Ah, eu queria dizer que hoje acordei com saudades de algumas criaturas especiais. Sim! Pessoas que, de algum modo, marcaram definitivamente a minha trajetória. Aliás, como é bom a gente perceber a importância que essas pessoas tiveram ou ainda têm em nosso percurso. É que, desse modo, as lembranças restauram em nós o desgaste que o tempo provoca. Afinal de contas, o tempo é um esmeril impiedoso e não poupa ninguém. Somente os tolos conseguem acreditar que passarão ilesos às intempéries da roda da vida…
Milton Nascimento e Fernando Brant, por exemplo, foram capazes de compreender esse drama. E registraram isso na belíssima canção, “Conversando no Bar”. Pedindo emprestado o talento de Elis Regina, eles perpetuaram essas lembranças:
“Lá vinha o bonde no sobe-e-desce ladeira
E o motorneiro parava a orquestra um minuto
Para me contar casos da campanha da Itália
E de um tiro que ele não levou
Levei um susto imenso nas asas da Panair
Descobri que as coisas mudam
E que tudo é pequeno nas asas da Panair
E lá vai menino xingando padre e pedra
E lá vai menino lambendo podre delícia
E lá vai menino senhor de todo o fruto
Sem nenhum pecado, sem pavor
O medo em minha vida nasceu muito depois
Descobri que minha arma é
O que a memória guarda dos tempos da Panair
Nada de triste existe que não se esqueça
Alguém insiste e fala ao coração
Tudo de triste existe que não se esquece
Alguém insiste e fere no coração
Nada de novo existe neste planeta
Que não se fale aqui na mesa de bar
E aquela briga e aquela fome de bola
E aquele tango e aquela dama da noite
E aquela mancha e a fala oculta
Que no fundo do quintal morreu
Morria cada dia dos dias que eu vivi
Cerveja que tomo hoje é
Apenas em memória dos tempos da Panair
A primeira Coca-Cola foi
Me lembro bem agora, nas asas da Panair
A maior das maravilhas foi
Voando sobre o mundo nas asas da Panair
Em volta dessa mesa, velhos e moços
Lembrando o que já foi
Em volta dessa mesa, existem outras
Falando tão igual
Em volta dessas mesas, existe a rua
Vivendo seu normal
Em volta dessa rua, uma cidade
Sonhando seus metais
Em volta da cidade…”
Céus! Que letra maravilhosa. Que interpretação pujante de Elis Regina. Sem dúvida, é algo memorável, que deve ser guardado nos escaninhos da memória.
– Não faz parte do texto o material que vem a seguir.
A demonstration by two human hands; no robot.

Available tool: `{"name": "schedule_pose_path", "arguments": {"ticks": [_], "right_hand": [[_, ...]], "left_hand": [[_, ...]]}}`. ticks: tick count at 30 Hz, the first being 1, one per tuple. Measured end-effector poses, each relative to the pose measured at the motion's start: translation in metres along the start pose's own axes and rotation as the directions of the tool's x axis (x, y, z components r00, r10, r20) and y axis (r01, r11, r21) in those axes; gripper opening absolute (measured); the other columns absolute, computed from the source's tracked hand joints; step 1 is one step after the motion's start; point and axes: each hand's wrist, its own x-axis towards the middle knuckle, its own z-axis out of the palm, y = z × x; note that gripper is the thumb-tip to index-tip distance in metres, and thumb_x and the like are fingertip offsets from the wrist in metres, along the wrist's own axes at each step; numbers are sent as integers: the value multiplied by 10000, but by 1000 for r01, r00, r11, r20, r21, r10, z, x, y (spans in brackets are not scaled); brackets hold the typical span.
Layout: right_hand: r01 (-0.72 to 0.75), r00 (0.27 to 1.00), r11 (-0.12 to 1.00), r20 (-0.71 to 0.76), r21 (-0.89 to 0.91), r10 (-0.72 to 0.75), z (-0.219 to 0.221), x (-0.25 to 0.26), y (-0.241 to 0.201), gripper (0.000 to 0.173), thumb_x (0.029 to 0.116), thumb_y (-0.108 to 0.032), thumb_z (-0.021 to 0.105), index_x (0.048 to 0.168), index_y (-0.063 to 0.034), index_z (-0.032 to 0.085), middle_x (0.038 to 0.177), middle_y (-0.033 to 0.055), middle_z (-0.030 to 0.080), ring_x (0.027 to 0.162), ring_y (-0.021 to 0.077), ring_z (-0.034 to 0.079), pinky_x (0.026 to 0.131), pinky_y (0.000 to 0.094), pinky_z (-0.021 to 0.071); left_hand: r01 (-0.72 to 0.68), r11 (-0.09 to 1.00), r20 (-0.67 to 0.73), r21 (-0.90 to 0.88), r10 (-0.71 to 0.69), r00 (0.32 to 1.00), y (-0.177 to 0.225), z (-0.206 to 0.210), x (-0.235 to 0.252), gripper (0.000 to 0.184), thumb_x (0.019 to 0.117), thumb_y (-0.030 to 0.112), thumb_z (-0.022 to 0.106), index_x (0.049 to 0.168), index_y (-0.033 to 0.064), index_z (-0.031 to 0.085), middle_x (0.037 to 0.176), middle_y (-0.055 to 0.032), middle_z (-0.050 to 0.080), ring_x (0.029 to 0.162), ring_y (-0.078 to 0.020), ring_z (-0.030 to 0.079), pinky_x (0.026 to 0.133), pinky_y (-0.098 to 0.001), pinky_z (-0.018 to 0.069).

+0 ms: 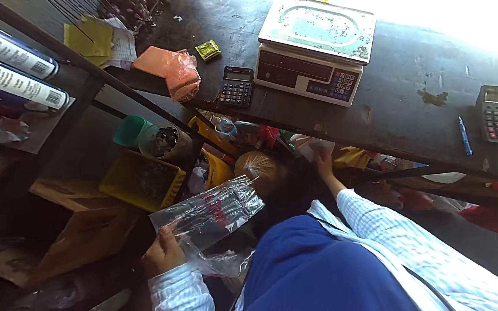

Ao lembrar disso tudo, ao receber a agradável visita dessas magníficas criaturas em minhas recordações, eu me dei conta de que a vida é mágica e deslumbrante. E mais ainda: se desejamos crescer como seres civilizados, então, precisamos estar de bem com as nossas memórias. Para que tenhamos uma ordenação afetiva mais equilibrada e justa. E, quem sabe com isso, possamos deixar algum legado precioso aos nossos descendentes.
Eu não posso assegurar que eu consiga deixar ao meu filho Gabriel algo de muito valor. Mas ficarei muito feliz em saber que deixarei boas histórias para ele fazer uso com propriedade e valia. E se isso realmente acontecer, meus amigos, é sinal de que terá valido a pena atravessar esse grande percurso…

Na foto: Zelândia, Gabriel, João Pedro e o sorvete e eu após o almoço no Mercado de Florianópolis.